▸ **Exercise details**
Your task is to copy each line of the material below that includes "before".

[[ Dataset excerpt open ]]

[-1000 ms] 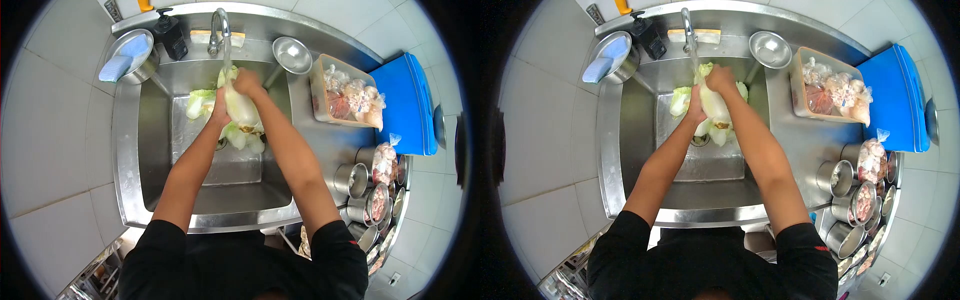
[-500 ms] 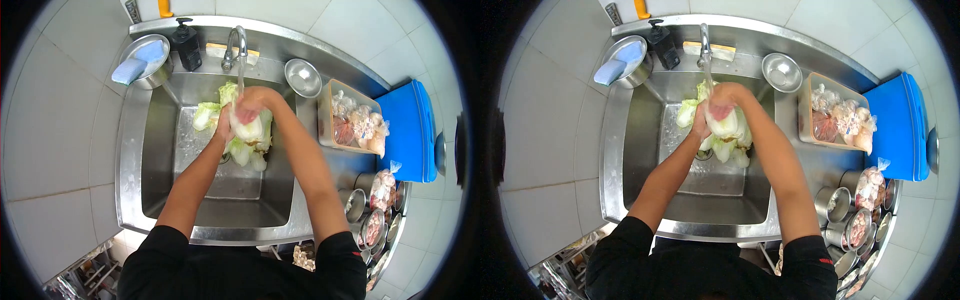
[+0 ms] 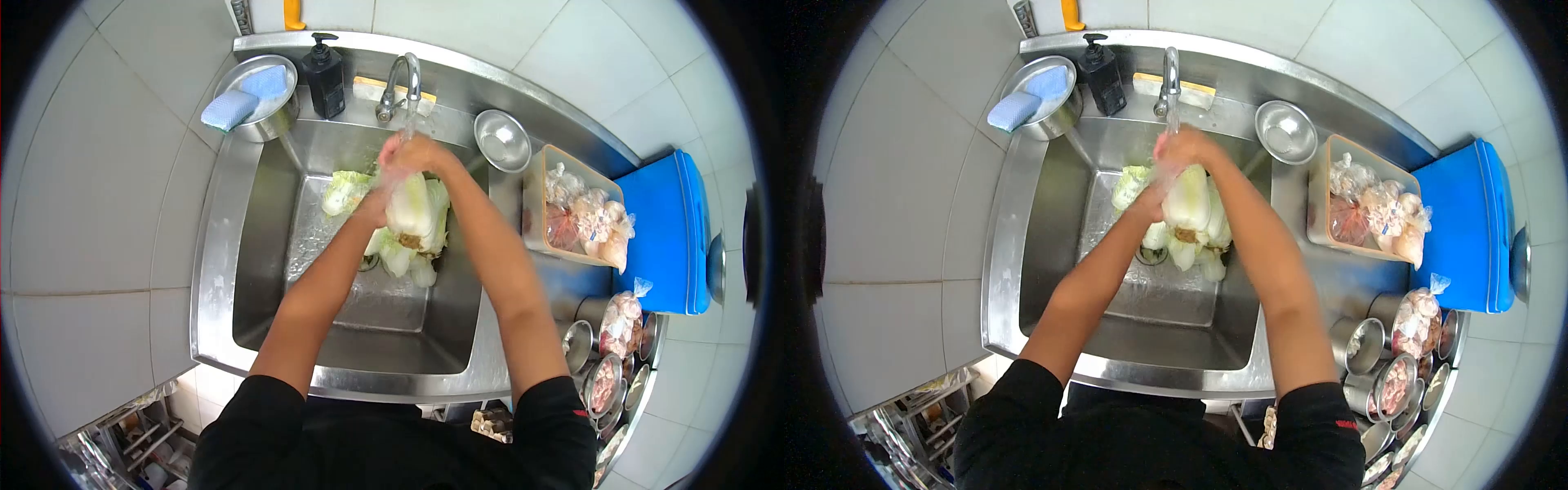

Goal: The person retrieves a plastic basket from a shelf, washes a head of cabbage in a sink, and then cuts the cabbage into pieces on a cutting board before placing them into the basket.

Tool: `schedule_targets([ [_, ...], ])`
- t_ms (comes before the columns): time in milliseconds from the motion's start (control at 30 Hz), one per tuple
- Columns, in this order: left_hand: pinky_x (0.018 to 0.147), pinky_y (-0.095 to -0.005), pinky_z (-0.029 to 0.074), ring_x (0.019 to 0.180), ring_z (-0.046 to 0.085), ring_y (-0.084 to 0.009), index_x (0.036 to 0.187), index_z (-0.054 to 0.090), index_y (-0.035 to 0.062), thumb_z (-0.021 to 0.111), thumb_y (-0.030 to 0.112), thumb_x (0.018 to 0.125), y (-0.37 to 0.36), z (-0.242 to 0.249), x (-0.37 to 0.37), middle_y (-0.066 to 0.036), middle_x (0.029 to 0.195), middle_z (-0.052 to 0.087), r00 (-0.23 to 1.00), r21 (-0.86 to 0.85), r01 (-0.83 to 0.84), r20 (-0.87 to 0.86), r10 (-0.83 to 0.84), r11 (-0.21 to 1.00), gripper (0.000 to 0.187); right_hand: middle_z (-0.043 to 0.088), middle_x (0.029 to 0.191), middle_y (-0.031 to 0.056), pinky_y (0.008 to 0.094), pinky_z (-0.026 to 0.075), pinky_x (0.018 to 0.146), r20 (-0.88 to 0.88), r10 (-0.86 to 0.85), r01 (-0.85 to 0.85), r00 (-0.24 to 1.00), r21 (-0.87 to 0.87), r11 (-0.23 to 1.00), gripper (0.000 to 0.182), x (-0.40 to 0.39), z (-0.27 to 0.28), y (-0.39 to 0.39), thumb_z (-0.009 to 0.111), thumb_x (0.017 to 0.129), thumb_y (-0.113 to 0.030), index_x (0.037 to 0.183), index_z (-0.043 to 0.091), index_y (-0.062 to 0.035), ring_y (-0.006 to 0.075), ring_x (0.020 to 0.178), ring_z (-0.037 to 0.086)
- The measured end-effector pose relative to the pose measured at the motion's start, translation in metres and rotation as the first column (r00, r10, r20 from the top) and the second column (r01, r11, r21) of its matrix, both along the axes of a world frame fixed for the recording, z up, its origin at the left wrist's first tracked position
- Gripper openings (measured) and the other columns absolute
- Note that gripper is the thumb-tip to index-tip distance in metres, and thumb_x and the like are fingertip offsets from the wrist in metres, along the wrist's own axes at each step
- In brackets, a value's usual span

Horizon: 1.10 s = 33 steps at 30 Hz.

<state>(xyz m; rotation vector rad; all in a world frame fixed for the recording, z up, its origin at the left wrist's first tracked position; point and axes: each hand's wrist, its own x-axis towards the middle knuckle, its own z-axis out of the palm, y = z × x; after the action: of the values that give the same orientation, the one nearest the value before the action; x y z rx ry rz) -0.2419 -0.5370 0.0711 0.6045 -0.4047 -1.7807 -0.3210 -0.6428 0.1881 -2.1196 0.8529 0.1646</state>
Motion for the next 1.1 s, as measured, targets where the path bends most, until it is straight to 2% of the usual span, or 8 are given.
schedule_targets([
  [133,0.083,-0.0394,0.054,0.094,0.064,-0.0224,0.118,0.055,0.0069,0.055,0.031,0.092,0.004,0.008,0.006,-0.010,0.108,0.064,0.976,0.231,0.204,0.034,-0.217,0.951,0.035,0.067,0.090,0.0083,0.0413,0.052,0.074,0.491,0.283,0.334,0.824,-0.825,0.456,0.011,0.011,0.012,-0.015,0.057,0.081,-0.019,0.083,0.065,-0.0127,0.0312,0.090,0.061],
  [200,0.080,-0.0412,0.055,0.085,0.067,-0.0248,0.112,0.057,0.0049,0.053,0.035,0.091,0.022,0.045,0.018,-0.012,0.100,0.066,0.943,0.409,0.234,0.126,-0.309,0.882,0.037,0.065,0.097,0.0107,0.0430,0.052,0.076,0.067,0.058,0.039,0.996,-0.920,0.390,0.015,0.013,0.013,-0.030,0.057,0.079,-0.018,0.088,0.064,-0.0093,0.0306,0.097,0.059],
  [567,0.083,-0.0411,0.055,0.091,0.066,-0.0248,0.118,0.057,0.0034,0.054,0.035,0.090,0.142,0.055,0.088,-0.014,0.107,0.066,0.961,0.386,0.236,0.043,-0.273,0.892,0.043,0.042,0.137,0.0259,0.0458,0.037,0.103,0.368,-0.281,0.394,0.886,-0.281,0.875,0.063,-0.038,-0.065,0.011,0.059,0.088,-0.035,0.136,0.040,0.0015,0.0382,0.127,0.042],
  [667,0.083,-0.0399,0.055,0.092,0.066,-0.0235,0.118,0.057,0.0022,0.057,0.034,0.088,0.168,0.078,0.094,-0.015,0.109,0.065,0.973,0.376,0.198,0.037,-0.228,0.905,0.043,0.041,0.142,0.0173,0.0468,0.033,0.106,-0.134,-0.145,0.096,0.980,-0.317,0.943,0.071,-0.070,-0.139,0.035,0.057,0.085,-0.052,0.135,0.044,-0.0035,0.0353,0.131,0.038],
  [700,0.083,-0.0393,0.055,0.092,0.066,-0.0230,0.118,0.057,0.0019,0.058,0.033,0.088,0.180,0.084,0.097,-0.015,0.109,0.066,0.974,0.373,0.188,0.046,-0.220,0.909,0.043,0.034,0.146,0.0184,0.0400,0.036,0.104,-0.804,-0.250,0.060,0.539,-0.259,0.964,0.071,-0.045,-0.032,0.113,0.056,0.086,-0.051,0.139,0.040,-0.0066,0.0322,0.131,0.038],
  [767,0.079,-0.0375,0.056,0.087,0.067,-0.0212,0.117,0.059,0.0035,0.058,0.031,0.089,0.197,0.075,0.098,-0.011,0.107,0.067,0.992,0.202,0.122,0.003,-0.125,0.972,0.039,0.053,0.129,0.0219,0.0425,0.035,0.104,-0.073,-0.347,0.343,0.935,-0.068,0.937,0.073,-0.082,-0.129,0.096,0.060,0.080,-0.057,0.126,0.053,-0.0020,0.0371,0.123,0.047],
  [833,0.078,-0.0371,0.055,0.090,0.065,-0.0178,0.121,0.057,0.0091,0.059,0.034,0.089,0.225,0.072,0.106,-0.007,0.107,0.065,0.993,0.109,0.049,0.099,-0.060,0.993,0.041,0.057,0.121,0.0234,0.0418,0.040,0.098,-0.073,-0.490,0.244,0.868,-0.798,0.551,0.063,-0.082,-0.162,0.102,0.068,0.077,-0.045,0.121,0.057,-0.0012,0.0376,0.112,0.054],
  [1100,0.088,-0.0325,0.047,0.102,0.057,-0.0168,0.124,0.054,0.0045,0.065,0.043,0.081,0.468,0.154,0.091,-0.008,0.119,0.060,0.896,0.056,-0.359,0.299,0.327,0.932,0.059,0.050,0.073,-0.0010,0.0195,0.037,0.053,0.710,-0.452,0.308,0.540,0.333,0.891,0.011,0.027,0.031,0.277,0.060,0.090,-0.012,0.097,0.053,-0.0068,0.0064,0.059,0.043],
])
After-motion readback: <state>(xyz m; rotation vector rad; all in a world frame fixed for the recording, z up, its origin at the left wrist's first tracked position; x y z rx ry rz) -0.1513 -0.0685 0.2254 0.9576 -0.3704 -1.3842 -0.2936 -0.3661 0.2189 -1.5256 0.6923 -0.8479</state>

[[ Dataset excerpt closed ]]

▸ **Exercise solution**
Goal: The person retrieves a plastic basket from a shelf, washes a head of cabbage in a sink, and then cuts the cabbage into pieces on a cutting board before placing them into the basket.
- t_ms (comes before the columns): time in milliseconds from the motion's start (control at 30 Hz), one per tuple
<state>(xyz m; rotation vector rad; all in a world frame fixed for the recording, z up, its origin at the left wrist's first tracked position; point and axes: each hand's wrist, its own x-axis towards the middle knuckle, its own z-axis out of the palm, y = z × x; after the action: of the values that give the same orientation, the one nearest the value before the action; x y z rx ry rz) -0.2419 -0.5370 0.0711 0.6045 -0.4047 -1.7807 -0.3210 -0.6428 0.1881 -2.1196 0.8529 0.1646</state>

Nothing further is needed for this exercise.